▸ **WORK ORDER**: In the data below, which lines contain "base"? List them by copying each one.

(Items from a data source)
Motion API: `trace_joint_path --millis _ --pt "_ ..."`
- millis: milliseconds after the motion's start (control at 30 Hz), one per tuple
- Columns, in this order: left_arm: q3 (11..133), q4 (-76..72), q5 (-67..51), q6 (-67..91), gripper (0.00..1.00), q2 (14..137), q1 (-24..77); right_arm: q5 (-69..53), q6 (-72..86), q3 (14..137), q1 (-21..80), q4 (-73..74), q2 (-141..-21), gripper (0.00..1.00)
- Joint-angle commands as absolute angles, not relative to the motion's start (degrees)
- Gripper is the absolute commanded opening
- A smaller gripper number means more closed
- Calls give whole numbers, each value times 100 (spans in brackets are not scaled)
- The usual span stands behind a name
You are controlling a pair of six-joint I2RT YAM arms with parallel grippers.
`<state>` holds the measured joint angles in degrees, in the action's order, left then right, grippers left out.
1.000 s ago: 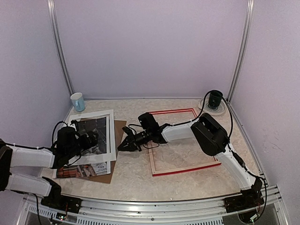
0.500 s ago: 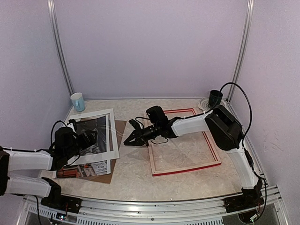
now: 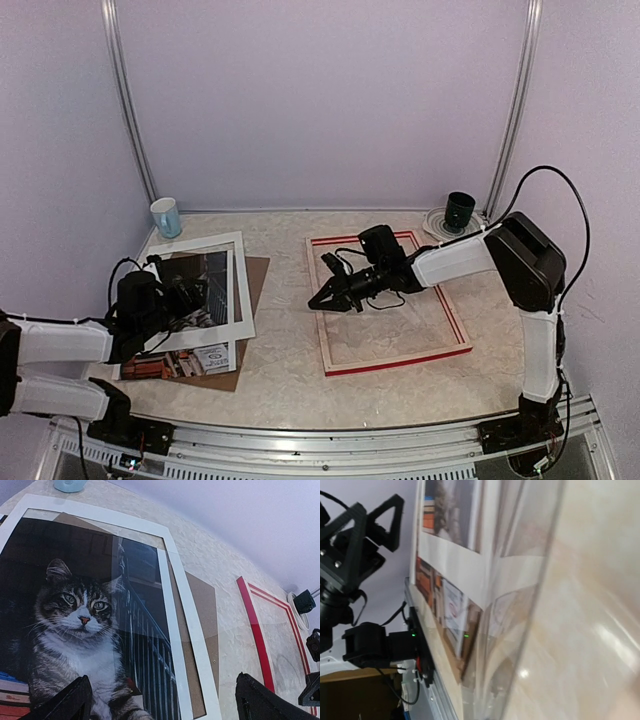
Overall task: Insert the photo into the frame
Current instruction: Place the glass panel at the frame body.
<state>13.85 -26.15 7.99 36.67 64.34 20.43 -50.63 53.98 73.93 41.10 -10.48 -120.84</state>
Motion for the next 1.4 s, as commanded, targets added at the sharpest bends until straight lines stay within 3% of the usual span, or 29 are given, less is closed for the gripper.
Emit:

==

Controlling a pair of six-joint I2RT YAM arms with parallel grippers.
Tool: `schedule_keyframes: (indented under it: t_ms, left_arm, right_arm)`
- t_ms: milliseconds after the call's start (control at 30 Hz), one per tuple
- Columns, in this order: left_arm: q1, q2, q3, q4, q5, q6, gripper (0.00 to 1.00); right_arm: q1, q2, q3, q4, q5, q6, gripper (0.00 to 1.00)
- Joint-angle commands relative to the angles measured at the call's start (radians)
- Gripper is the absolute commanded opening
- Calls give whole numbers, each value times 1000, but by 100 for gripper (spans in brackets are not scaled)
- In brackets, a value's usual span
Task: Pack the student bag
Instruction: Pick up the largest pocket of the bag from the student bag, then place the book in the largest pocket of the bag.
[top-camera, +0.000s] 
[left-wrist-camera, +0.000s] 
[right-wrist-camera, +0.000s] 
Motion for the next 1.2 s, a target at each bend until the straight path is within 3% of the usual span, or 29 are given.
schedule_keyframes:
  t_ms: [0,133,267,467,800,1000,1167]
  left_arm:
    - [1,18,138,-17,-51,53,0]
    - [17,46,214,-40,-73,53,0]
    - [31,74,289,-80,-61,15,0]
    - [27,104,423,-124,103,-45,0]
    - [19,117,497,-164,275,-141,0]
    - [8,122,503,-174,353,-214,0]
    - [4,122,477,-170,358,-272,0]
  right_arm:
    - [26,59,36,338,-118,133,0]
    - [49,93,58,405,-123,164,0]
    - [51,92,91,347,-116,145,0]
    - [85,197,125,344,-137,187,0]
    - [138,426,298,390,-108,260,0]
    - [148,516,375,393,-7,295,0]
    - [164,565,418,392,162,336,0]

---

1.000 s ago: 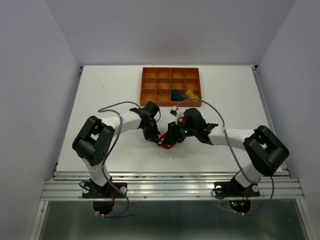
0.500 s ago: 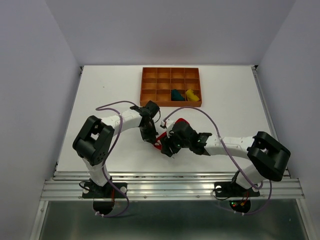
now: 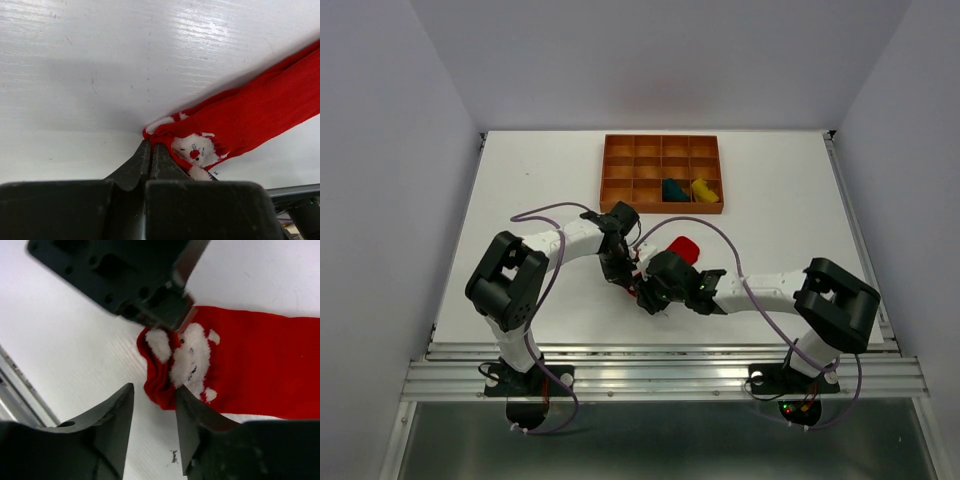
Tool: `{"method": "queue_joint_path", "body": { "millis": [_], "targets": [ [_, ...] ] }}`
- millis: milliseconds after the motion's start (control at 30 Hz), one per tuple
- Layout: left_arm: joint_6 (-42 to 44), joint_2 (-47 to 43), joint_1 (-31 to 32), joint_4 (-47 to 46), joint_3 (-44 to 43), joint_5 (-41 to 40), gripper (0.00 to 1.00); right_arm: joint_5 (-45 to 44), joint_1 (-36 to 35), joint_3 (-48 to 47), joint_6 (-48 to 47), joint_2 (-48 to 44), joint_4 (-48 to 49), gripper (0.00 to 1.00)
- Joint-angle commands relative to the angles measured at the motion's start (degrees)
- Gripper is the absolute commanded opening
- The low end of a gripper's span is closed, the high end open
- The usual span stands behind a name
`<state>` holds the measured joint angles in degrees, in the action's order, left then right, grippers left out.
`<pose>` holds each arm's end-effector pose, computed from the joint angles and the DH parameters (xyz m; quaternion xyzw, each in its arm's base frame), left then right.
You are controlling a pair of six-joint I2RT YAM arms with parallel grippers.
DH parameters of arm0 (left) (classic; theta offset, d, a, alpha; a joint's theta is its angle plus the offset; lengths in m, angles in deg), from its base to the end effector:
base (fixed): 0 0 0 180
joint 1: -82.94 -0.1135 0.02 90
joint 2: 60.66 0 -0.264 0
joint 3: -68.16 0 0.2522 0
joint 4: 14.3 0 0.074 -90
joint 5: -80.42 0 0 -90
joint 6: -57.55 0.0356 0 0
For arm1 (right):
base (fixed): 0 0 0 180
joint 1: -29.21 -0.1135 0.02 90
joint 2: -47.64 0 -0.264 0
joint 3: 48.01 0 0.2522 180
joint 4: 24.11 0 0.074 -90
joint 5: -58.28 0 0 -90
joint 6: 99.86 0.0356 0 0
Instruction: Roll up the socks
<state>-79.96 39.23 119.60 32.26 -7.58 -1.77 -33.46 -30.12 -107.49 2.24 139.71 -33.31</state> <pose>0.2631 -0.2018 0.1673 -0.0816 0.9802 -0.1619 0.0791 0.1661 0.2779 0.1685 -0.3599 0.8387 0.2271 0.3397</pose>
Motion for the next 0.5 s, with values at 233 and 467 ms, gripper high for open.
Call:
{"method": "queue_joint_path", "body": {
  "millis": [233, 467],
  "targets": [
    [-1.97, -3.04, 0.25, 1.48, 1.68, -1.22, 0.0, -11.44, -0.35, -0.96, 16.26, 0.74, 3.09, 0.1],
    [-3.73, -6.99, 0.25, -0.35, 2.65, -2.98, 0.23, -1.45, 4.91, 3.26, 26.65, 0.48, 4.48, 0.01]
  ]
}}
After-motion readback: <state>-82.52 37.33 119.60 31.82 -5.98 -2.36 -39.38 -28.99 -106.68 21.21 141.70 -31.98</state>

▸ **OUTPUT**:
`<pose>` holds each arm's end-effector pose, computed from the joint angles and the DH parameters (xyz m; quaternion xyzw, each in its arm's base frame), left then right.
DH parameters of arm0 (left) (classic; theta offset, d, a, alpha; a joint's theta is its angle plus the offset; lengths in m, angles in deg), from its base to the end effector:
base (fixed): 0 0 0 180
base (fixed): 0 0 0 180

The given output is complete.